Etats-Unis : A Minneapolis, le lieu du drame de Georges Fyod transformé en un véritable site touristique

4 juillet 2020 0 Par Grandjournalcd.net

Au-délà des hommages de compassion dont l’humanité a fait preuve durant les semaines qui ont suivies son décès, la mémoire de Georges Fyod continue à susciter de sensation. Le lieu de son drame est devenu ces jours un véritable site touristique où se réunissent des milliers d’hommes et de femmes venus de tous les quatre coins des Etats-Unis.

Bouquets de fleurs en mains, messages de réconcofort avec des mentions comme « justice for George » ( Justice pour George), Black lives matter ( les vies des noirs comptent), ou encore « Stop killing black people ( arrêter de tuer les noirs); sont parmi les signes symboliques d’amour qui sont déposés sur lieu où est décédé cet Afro-amércain, a constaté GrandJournalCd.net qui était sur le lieu du drame. A cela, s’ajoutent également des scéances photos devant la caricature peinte sur place.

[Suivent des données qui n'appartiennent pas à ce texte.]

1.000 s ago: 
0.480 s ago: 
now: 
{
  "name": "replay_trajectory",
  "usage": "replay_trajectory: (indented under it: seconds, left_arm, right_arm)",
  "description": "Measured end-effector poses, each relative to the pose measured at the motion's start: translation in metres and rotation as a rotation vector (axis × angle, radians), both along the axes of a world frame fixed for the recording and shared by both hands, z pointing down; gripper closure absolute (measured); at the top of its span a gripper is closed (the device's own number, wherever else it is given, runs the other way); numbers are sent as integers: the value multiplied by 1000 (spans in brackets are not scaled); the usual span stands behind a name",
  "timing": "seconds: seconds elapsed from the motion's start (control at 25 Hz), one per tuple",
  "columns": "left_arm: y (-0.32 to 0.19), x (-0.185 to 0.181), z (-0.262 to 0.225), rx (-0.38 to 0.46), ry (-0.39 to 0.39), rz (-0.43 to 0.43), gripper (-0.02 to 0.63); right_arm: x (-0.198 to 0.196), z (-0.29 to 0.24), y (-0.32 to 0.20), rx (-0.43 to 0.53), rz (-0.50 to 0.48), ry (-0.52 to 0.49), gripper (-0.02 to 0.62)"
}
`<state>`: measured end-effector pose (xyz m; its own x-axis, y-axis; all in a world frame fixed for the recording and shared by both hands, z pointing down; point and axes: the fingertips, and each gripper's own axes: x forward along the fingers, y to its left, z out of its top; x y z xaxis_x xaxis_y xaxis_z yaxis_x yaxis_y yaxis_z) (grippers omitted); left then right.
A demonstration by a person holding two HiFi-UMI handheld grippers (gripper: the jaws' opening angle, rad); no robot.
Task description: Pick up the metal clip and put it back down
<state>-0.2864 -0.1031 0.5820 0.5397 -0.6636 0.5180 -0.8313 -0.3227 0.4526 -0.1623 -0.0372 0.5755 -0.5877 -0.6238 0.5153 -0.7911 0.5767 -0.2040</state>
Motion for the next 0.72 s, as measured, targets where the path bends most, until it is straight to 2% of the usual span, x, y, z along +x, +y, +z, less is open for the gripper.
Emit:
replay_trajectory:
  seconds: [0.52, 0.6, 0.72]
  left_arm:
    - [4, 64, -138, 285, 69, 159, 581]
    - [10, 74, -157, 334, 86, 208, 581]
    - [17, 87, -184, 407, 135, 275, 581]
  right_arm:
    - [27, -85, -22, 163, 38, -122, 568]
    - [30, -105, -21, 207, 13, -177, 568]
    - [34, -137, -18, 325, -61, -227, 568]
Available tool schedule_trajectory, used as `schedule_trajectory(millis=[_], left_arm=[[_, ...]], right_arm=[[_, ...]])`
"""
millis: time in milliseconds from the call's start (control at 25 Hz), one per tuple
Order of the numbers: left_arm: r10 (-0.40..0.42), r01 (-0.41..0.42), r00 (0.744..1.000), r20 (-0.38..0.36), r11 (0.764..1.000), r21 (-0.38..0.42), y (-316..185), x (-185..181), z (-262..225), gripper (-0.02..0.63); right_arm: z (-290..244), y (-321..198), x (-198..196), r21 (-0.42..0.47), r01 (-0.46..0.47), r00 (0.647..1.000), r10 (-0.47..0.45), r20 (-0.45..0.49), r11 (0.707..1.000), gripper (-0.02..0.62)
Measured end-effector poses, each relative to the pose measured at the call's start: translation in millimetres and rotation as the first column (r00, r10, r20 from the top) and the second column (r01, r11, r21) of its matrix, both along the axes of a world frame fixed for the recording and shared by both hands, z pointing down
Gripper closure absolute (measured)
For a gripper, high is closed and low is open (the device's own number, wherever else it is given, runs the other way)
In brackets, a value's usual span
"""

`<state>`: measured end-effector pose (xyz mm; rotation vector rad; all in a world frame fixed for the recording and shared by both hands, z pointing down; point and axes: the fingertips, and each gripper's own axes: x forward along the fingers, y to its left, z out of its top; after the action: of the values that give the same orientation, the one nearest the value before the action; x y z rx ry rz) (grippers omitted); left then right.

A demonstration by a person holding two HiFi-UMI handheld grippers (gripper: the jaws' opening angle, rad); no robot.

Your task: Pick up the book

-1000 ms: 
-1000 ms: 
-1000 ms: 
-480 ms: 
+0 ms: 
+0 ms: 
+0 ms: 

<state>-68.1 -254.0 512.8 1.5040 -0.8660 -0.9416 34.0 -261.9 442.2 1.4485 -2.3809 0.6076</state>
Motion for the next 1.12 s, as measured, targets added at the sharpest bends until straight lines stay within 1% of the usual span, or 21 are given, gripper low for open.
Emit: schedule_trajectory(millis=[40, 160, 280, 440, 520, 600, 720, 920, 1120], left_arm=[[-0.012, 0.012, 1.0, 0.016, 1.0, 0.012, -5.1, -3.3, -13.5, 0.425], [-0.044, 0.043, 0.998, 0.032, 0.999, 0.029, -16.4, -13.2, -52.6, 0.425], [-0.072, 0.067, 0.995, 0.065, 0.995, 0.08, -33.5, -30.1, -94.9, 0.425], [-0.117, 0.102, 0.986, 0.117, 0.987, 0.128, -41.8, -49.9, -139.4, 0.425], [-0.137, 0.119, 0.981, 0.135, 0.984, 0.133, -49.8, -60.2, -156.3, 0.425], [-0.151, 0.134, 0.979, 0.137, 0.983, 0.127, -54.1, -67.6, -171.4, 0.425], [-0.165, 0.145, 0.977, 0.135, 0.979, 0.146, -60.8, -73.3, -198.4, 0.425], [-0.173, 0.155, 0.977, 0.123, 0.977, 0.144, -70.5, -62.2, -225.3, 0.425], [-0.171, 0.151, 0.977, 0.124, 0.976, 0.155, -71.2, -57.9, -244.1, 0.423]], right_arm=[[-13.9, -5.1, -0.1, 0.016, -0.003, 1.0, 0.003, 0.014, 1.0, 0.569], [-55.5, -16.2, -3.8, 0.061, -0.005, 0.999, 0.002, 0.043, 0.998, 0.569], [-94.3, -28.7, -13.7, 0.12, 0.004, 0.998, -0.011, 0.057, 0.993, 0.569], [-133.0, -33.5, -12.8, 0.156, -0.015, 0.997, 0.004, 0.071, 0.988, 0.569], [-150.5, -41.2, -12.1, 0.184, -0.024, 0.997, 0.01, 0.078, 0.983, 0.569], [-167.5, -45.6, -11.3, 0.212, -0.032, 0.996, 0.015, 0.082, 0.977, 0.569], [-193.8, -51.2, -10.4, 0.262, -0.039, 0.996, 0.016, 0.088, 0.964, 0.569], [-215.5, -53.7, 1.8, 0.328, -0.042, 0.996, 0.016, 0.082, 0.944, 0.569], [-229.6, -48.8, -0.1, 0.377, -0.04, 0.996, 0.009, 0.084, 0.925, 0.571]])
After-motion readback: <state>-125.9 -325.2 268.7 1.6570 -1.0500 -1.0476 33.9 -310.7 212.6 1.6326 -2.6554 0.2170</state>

 » *I can’t breath », les derniers mots de Fyod qui ont choqué le monde

Les conditions du décès George Fyod ont fait bouger le monde entier. Alors qu’il était une traque pour la police de Minneapolis, George Fyod a subi une mort inhumaine. Le jeune homme de 46 ans a été cloué au sol pendant près de neuf minutes étranglé avec un genou au coup jusqu’au point de ne plus respirer. Avec supplication, il avait fait observer  » I can’t breath  » ( je ne peux respirer ) mais sans suite, l’homme a fini par rendre l’âme quelques minutes après que l’on ait transporté à l’hôpital.

La tragédie n’est pas passée inaperçue aux yeux des des américains qui ont projecté des manifestations dans plusieurs villes pour dénoncer les violences à répétion envers le peuple noire.

Mais aux derrières nouvelles, le calme est revenu après l’enterrement de George Fyod. Le Gouverneur de l’Etat l’Etat de Minnesota aurait promis à la population que les moyens ont été mis en place pour que pareille situation ne se reproduise plus jamais.